Whether following a career in gynaecology, or becoming a general practitioner as the vast majority of us will do, knowledge of gynaecological malignancies is essential. Knowledge of screening processes, understanding results and recognising symptoms are all vital skills not only for passing exams but for future practice. This revision article will briefly cover all of these topics.

 

If you can only start by drilling two simple points into your memory then they should be these:

Important 'red flags' for gynaecological malignancies

Endometrial carcinoma

Post-menopausal bleeding

Causes around 1750 deaths per year in the UK

 

Risk Factors

  • Anything increasing oestrogen exposure: nulliparity, unopposed oestrogen                       therapy, obesity, functioning ovarian tumours, late menopause
  • Family History: breast, ovary, colon caner
  • Polycystic ovaries
  • Tamoxifen treatment
  • Diabetes

     

    Diagnosis

    Uterine Sampling

    Using a pipelle (specialised catheter) to take a sample of the endometrium. The pipelle is inserted through the cervical os and advanced until the tip touches the fundus. The inner piston is then withdrawn to create suction/a vacuum. The endometrial sample is obtained by moving the pipelle up and down within the uterine cavity. As the cannula is rotated during removal, a strip of endometrium is peeled off and sucked into the syringe.

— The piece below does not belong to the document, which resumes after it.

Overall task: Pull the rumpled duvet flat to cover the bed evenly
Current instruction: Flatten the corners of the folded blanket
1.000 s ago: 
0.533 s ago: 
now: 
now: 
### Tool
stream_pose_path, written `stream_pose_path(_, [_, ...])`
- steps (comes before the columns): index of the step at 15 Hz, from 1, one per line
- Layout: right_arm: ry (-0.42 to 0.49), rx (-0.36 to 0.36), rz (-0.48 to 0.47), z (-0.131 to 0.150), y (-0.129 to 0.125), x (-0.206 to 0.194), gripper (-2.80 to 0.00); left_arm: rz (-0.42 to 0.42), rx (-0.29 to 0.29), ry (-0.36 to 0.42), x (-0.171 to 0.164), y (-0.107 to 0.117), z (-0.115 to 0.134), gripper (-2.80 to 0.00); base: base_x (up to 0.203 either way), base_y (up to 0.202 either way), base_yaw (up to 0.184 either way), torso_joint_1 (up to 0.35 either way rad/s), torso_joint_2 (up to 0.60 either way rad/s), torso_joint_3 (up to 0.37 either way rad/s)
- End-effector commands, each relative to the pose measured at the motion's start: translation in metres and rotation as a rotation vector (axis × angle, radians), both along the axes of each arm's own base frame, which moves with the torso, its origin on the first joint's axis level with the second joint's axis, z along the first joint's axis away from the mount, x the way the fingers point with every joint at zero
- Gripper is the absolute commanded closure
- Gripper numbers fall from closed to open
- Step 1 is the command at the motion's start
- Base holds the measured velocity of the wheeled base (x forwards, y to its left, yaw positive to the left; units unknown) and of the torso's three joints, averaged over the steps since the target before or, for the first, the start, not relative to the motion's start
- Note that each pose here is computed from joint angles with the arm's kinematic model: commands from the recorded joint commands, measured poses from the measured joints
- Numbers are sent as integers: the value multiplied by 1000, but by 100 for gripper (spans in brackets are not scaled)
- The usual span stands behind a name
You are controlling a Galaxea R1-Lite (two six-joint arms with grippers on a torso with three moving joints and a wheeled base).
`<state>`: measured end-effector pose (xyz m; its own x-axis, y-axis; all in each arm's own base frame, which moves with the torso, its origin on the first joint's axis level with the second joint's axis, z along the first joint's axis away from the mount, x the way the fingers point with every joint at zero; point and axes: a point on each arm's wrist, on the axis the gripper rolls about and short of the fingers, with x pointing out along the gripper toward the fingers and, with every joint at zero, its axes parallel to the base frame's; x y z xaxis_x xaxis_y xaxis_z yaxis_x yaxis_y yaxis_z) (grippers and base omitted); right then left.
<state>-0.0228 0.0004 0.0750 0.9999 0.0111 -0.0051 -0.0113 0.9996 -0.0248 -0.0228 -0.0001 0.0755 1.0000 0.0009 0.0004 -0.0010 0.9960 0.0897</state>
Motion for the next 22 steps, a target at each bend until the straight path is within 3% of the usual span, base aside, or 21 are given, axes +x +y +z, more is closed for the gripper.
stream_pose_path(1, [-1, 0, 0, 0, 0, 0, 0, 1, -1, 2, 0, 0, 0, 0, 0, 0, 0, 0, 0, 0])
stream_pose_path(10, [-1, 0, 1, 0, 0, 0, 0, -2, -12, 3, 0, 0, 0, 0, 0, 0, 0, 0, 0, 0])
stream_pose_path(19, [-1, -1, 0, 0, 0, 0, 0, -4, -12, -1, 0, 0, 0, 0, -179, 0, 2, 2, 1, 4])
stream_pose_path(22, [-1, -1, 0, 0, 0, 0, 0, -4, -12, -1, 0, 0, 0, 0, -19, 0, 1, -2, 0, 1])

This is usually repeated four times.

     

    Diagram of uterine sampling- taken from https://www.beaumonthospitals.com/files/health-library/image

    Hysteroscopy

    Visualisation of abnormal endometrium and improved uterine sampling

     

    Uterine Ultrasound

    Not diagnostic, but thickened endometrium is suggestive/supportive.  Endometiral thickness suggestive of cancer:      

    • >5mm in post-menopausal women not on exogenous hormone therapy
    • >20mm in pre-monpausal women or those on hormone replacement

     

    Staging

    Stage 1) Body of uterus only

    Stage 2) Stage 1 plus Cervical involvement

    Stage 3) Further spread within pelvis

    Stage 4) Spread outside pelvis (commonly bladder and/or bowel)

     

    Treatment

    • Stages 1+2 = Total Hysterectomy +/- radiotherapy
    • Stages 3+4 = Any combination of: surgical resection, radiotherapy, chemotherapy and cytotoxics.  

     

    Cervical carcinoma

    Intermenstrual bleeding

    Causes around 1000 deaths a year in the UK

     

    Risk Factors

    • HPV
    • Prolonged COCP use
    • High parity

     

    Staging

    Stage 1) Cervix only  (Stage 1a: microscopic, limited to the stroma, maximum depth of 5mm and width of 7mm.  Stage 1b: Visible cervical lesions or large microscopic lesions)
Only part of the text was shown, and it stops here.